As in politics in general, the field of political cartooning is dominated by males. Therefore, it is heartening and encouraging to learn that there is a handful of women cartoonists tackling important topics in hard-hitting fashion, fending off death threats and other harassment while doing so (p. 235). For example, despite such challenges, women cartoonists courageously exposed social and political ills in India such as rapes committed by powerful religious leaders. 

The book contains a huge collection of mostly colorful political cartoons from traditional print media as well as social media from Asian countries. With a lucid writing style, this is also a book containing life stories of many Asian cartoonists, who have invariably shattered their parents’ dreams and plans for their futures. Yet they were doing what they were passionate about, with social and political impact. Readers will be inspired by such personal stories. 

Clearly, cartoons have different fates in different political and social systems. As Lent points out, satire thrives best in authoritarian times, and for some cartoonists, the contemporary period is a fun time as they try to outwit the censors and provide the pubic with different opinions while staying out of jail or worse (p. 255).

The theme “freedom to cartoon” runs throughout the book. Cartoons are part of freedom of speech. In some Asian countries such as China, Myanmar, Singapore, and Vietnam, political cartoons are banned outright or strictly controlled by powers much higher than editors. Therefore, “freedom to cartoon” is an indicator of how open or closed a society is. As Lent notes, “freedom to cartoon” can be infringed upon. The means by which political cartoonists in Asia have been victimized include killings and disappearances, terroristic threats, suspensions of publications, arrests, imprisonments, fines, and firings. Lent believes that the future of political cartooning in Asia is assured “as long as there are imperfect governments and people’s will to dissent” (p 275). 

A cartoon is worth a thousand words.
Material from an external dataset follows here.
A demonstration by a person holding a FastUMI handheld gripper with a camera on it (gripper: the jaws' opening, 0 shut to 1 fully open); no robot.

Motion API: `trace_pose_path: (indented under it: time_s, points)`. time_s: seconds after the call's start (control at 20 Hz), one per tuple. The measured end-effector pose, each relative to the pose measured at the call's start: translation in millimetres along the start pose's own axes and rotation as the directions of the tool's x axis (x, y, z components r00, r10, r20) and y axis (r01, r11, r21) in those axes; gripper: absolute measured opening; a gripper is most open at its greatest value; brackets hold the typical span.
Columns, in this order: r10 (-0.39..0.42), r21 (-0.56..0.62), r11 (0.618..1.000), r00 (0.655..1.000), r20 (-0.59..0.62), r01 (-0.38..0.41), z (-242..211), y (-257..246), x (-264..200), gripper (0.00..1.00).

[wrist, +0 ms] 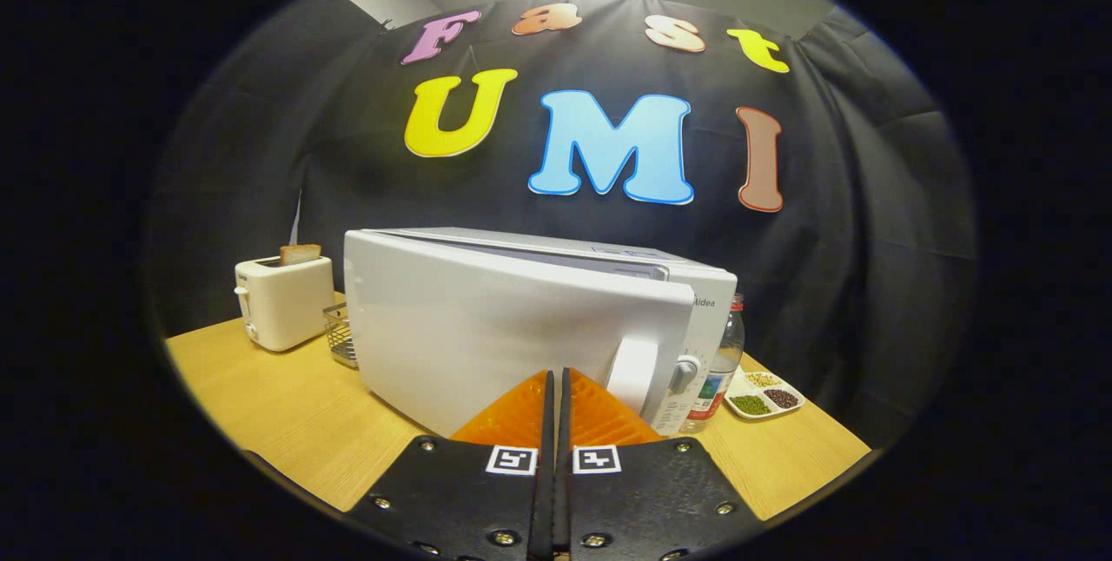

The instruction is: Open the microwave, put the food inside, and close the microwave door.

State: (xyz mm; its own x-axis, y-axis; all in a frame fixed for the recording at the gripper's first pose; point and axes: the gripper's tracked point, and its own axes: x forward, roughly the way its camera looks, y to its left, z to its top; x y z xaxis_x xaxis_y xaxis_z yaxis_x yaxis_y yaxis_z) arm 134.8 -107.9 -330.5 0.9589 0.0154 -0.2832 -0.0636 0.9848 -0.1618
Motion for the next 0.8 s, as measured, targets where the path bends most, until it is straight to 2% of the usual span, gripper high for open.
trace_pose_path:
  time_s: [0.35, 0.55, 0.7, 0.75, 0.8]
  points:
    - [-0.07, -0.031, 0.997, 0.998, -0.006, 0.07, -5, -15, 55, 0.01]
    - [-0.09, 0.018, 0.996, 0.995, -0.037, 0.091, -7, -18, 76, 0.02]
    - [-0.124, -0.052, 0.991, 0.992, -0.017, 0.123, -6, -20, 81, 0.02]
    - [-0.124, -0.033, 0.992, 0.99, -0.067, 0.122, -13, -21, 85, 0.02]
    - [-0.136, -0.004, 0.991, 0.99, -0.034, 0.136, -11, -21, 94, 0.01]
Political cartoons are like a kaleidoscope through which one can see various aspects of a society. Cartoons are powerful, often carrying messages with the ability to sway public opinions. As cartoonist Roy Nelson noted, an ordinary painting “whispers” and a political cartoon “screams” (p. 5). Cartoons are visual, direct to the point, and easy to comprehend, even reaching large groups of illiterate or barely literate people, who can be mobilized for social change. 

Lent ties the discussion of political cartoons to some important political concepts such as censorship, freedom of speech, governments’ propensity to regulate, social movements, and individual pursuit of fulfilment. This is truly a unique and valuable book from which one can visually learn much about Asian politics and society of yesterday and today.